It is a curious thing to watch the architects of chaos lecture the bricklayers. The recent warning from Sir John Bowen, that Donald Trump and Benjamin Netanyahu are steering the Middle East toward a “permacrisis,” carries the odour of a man who has spent too long in the pleasant gardens of Whitehall. He is, of course, correct in the grim diagnosis but profoundly dishonest in assigning blame. The permacrisis is not a novelty; it is the natural state of a region abandoned to the fantasies of American evangelicals, Israeli maximalists, and British diplomats who believe that negotiating with theocrats is a form of statecraft.
Let us recall the lessons of the Victorian era, when the British Empire understood that a stable Middle East required a delicate balance of tyranny and bribery. We propped up the Ottomans, played the Persians against the Arabs, and kept the holy places quiet with a mixture of force and guile. Today, we have neither the force nor the guile. What we have is a prime minister who mistakes press releases for policy, and a foreign secretary who appears to believe that threatening Israel’s sovereignty while courting Iran’s mullahs is a coherent strategy. It is not. It is the intellectual decadence of a nation that has forgotten how to think in terms of power.
Bowen’s thesis is that Trump and Netanyahu are “accelerating collapse” by undermining the two-state solution, annexing the West Bank, and failing to address the humanitarian catastrophe in Gaza. But this criticism ignores a fundamental truth: the two-state solution has been a cadaver since 2000, propped up only by the ritual incantations of diplomats who have no other ideas. The Palestinian Authority is a corrupt kleptocracy that cannot govern even the bits of land it nominally controls. Hamas is a death cult that sacrifices its own children for the glory of martyrdom. Israel, meanwhile, has discovered that a wall and an iron dome are more effective than any peace process. The permacrisis is not a failure of Netanyahu’s policy; it is the result of a region where no party wants peace as much as they want victory.

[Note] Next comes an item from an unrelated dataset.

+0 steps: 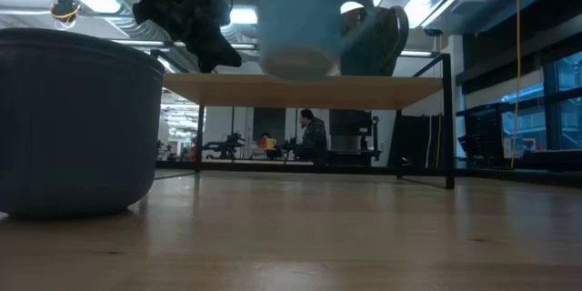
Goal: Stack small to large cups/mugs on shelf
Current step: Remove the blue mug from the shelf
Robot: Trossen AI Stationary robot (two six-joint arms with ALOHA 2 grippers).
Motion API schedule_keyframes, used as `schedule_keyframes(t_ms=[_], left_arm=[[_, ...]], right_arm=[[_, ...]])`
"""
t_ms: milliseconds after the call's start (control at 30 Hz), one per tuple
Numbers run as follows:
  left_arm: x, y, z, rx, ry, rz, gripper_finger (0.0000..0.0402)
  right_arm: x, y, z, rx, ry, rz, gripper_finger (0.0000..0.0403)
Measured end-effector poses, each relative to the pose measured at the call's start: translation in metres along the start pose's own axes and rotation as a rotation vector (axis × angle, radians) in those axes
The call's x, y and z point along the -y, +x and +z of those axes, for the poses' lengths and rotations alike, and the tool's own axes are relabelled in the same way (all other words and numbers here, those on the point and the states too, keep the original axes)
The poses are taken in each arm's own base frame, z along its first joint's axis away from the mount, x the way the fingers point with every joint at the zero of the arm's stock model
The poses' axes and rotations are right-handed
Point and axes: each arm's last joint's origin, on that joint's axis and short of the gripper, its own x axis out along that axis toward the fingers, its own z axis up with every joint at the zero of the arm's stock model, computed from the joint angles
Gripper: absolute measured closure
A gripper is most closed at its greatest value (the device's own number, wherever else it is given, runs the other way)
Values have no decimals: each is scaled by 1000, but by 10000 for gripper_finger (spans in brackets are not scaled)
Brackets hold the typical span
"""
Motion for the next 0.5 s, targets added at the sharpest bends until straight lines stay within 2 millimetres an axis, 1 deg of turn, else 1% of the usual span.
schedule_keyframes(t_ms=[67,133,267,400,500], left_arm=[[4,2,-2,-24,24,-27,347],[11,3,-4,-54,52,-39,347],[26,4,-2,-61,118,-53,347],[41,-8,4,-14,176,-40,347],[52,-21,8,27,212,-20,347]], right_arm=[[-3,10,-5,-31,17,-12,365],[-7,18,-6,-22,35,-8,367],[-9,31,-7,0,72,-15,366],[-6,44,-12,-14,104,-68,361],[-5,54,-16,-25,125,-78,363]])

Where Bowen is right is in his diagnosis of British diplomatic strategy. It is in disarray because it is based on a fiction: that the United Nations, international law, and the “rules-based order” can substitute for hard power. We have cut our military to the bone, surrendered our independence to the European Court of Human Rights, and allowed our foreign policy to be dictated by the moralising whims of NGOs and the BBC. The result is that we have no leverage in Jerusalem, no influence in Riyadh, and no credibility in Tehran. We are reduced to issuing warnings like a schoolmaster who has forgotten how to cane.
The only way out of this permacrisis is for all parties to acknowledge the reality of the situation. Israel will not return to the 1967 borders because it cannot. The Palestinians will not recognise Israel as a Jewish state because they will not. The United States will not impose a solution because it has no interest in doing so. And Britain will not matter because we have chosen not to matter. So we shall continue to issue warnings, shake our heads, and watch the Middle East burn. It is the British way: to moralise while the world turns away from us.
If Bowen truly wants to avoid permacrisis, he should stop lecturing Trump and Netanyahu and start lecturing his own government. Tell them to rebuild the Royal Navy, to abandon the fantasy of a two-state solution, and to treat the Middle East not as a moral problem but as a strategic chessboard. Or they can continue to preen and warn, and watch history pass them by. The choice, as always, is theirs. But the patient is dying, and the doctors are arguing about bedside manner.